Cloudflare — Rules → Transform Rules → Modify Response Header, ajoutez les deux en-têtes globalement. Ou utilisez le produit Page Shield pour un contrôle au niveau WAF.

Next.js (next.config.js) :

module.exports = {
  async headers() {
    return [
      {
        source: "/(.*)",
        headers: [
          { key: "Content-Security-Policy", value: "frame-ancestors 'none'" },
          { key: "X-Frame-Options", value: "DENY" },
        ],
      },
    ];
  },
};

Express :

import helmet from "helmet";
app.use(helmet.frameguard({ action: "deny" }));
app.use(
  helmet.contentSecurityPolicy({
    directives: { frameAncestors: ["'none'"] },
  })
);

Testez-le :

curl -sI https://votredomaine.com/ | grep -iE 'frame'

Attendez-vous aux deux en-têtes, ou au moins à frame-ancestors. Essayez ensuite de l’intégrer dans une iframe en local pour confirmer que le navigateur refuse.

Questions fréquentes

Dois-je refuser toute intégration ou seulement autoriser même origine ?

Mettez frame-ancestors 'none' par défaut et ne relâchez que si vous avez activement besoin d’intégrer vos pages. La plupart des sites marketing, tableaux d’administration et applications ne devraient jamais être encadrés — et les fournisseurs OAuth (Google, Apple, Stripe) qui ont réellement besoin de l’intégration ont des flux d’embed bien définis qui n’exigent pas de relâcher votre CSP.

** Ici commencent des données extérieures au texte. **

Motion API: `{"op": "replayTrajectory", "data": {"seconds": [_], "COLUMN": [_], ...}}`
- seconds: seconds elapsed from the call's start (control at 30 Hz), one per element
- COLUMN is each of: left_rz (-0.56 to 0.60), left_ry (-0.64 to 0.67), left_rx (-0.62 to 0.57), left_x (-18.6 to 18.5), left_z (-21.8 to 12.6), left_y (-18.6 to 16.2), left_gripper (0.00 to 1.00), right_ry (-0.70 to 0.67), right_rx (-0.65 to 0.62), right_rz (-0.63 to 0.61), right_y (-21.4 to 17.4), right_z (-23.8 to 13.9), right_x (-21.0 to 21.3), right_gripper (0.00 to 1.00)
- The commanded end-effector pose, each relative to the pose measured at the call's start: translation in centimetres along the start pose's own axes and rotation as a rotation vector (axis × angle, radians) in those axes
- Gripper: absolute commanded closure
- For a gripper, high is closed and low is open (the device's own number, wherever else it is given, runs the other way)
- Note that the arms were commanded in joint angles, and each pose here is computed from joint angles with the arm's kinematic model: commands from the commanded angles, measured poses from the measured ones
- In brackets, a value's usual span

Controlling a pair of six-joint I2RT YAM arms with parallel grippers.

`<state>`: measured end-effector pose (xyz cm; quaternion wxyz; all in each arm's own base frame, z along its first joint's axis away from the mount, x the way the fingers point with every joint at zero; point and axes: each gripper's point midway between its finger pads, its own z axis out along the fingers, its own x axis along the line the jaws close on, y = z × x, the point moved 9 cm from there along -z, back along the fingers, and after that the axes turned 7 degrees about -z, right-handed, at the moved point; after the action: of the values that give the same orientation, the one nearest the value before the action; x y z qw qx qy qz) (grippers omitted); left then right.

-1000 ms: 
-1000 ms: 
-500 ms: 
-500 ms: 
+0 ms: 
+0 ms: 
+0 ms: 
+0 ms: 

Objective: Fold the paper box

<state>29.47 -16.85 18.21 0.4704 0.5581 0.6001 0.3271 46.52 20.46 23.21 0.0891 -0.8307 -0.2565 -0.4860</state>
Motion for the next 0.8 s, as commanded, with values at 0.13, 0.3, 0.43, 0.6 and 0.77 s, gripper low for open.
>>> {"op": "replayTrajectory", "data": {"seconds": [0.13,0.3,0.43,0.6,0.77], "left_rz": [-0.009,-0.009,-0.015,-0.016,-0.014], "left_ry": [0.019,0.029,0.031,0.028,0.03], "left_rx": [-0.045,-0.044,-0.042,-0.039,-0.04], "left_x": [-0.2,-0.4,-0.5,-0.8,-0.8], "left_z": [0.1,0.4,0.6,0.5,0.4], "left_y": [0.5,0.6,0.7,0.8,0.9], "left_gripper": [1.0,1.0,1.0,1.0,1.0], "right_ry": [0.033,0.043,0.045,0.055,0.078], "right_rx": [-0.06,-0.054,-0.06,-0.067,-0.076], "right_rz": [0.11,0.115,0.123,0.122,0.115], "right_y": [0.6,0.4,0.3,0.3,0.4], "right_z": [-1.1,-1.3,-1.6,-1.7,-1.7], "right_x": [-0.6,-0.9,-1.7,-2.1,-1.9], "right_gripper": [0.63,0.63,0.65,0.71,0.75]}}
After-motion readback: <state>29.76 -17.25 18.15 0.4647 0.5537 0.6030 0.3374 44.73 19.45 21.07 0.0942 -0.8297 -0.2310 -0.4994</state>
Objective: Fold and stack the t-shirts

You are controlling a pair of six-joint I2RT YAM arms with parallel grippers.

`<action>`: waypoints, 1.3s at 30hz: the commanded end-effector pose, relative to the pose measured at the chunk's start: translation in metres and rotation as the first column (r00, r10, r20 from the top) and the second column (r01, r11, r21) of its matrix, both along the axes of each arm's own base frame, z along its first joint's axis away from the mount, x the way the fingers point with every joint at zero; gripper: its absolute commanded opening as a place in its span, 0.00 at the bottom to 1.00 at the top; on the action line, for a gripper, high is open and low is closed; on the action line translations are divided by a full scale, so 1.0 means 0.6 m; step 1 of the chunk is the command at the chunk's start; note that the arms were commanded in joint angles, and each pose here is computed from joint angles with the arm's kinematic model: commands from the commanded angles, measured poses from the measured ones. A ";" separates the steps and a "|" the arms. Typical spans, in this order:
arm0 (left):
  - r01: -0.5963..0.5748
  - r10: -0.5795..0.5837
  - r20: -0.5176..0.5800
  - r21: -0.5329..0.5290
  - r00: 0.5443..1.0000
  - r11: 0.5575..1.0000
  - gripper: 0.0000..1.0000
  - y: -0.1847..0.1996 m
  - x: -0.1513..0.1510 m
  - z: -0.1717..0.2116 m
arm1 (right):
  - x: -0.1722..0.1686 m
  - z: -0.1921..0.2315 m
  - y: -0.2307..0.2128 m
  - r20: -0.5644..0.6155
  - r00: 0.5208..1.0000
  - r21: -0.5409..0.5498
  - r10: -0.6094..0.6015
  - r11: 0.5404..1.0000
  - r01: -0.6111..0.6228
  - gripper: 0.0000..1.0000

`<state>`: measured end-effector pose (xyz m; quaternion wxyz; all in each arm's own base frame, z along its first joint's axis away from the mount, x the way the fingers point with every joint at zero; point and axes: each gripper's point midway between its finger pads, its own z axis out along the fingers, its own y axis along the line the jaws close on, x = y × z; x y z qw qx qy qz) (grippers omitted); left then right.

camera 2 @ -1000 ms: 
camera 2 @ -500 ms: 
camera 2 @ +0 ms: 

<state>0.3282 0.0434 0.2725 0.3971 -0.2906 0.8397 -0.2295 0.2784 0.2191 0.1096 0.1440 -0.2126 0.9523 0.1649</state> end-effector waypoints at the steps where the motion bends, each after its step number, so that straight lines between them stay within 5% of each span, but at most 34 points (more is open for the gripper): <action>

Et `X-Frame-Options: ALLOW-FROM` ?

Déprécié et non supporté par Chrome et Firefox. Utilisez Content-Security-Policy: frame-ancestors à la place — il accepte plusieurs origines et fonctionne dans tous les navigateurs modernes.

Cela casse-t-il PageSpeed Insights de Google ou un autre outil ?

Non. Ces outils récupèrent la page directement, pas en iframe. L’en-tête n’affecte que l’intégration en iframe.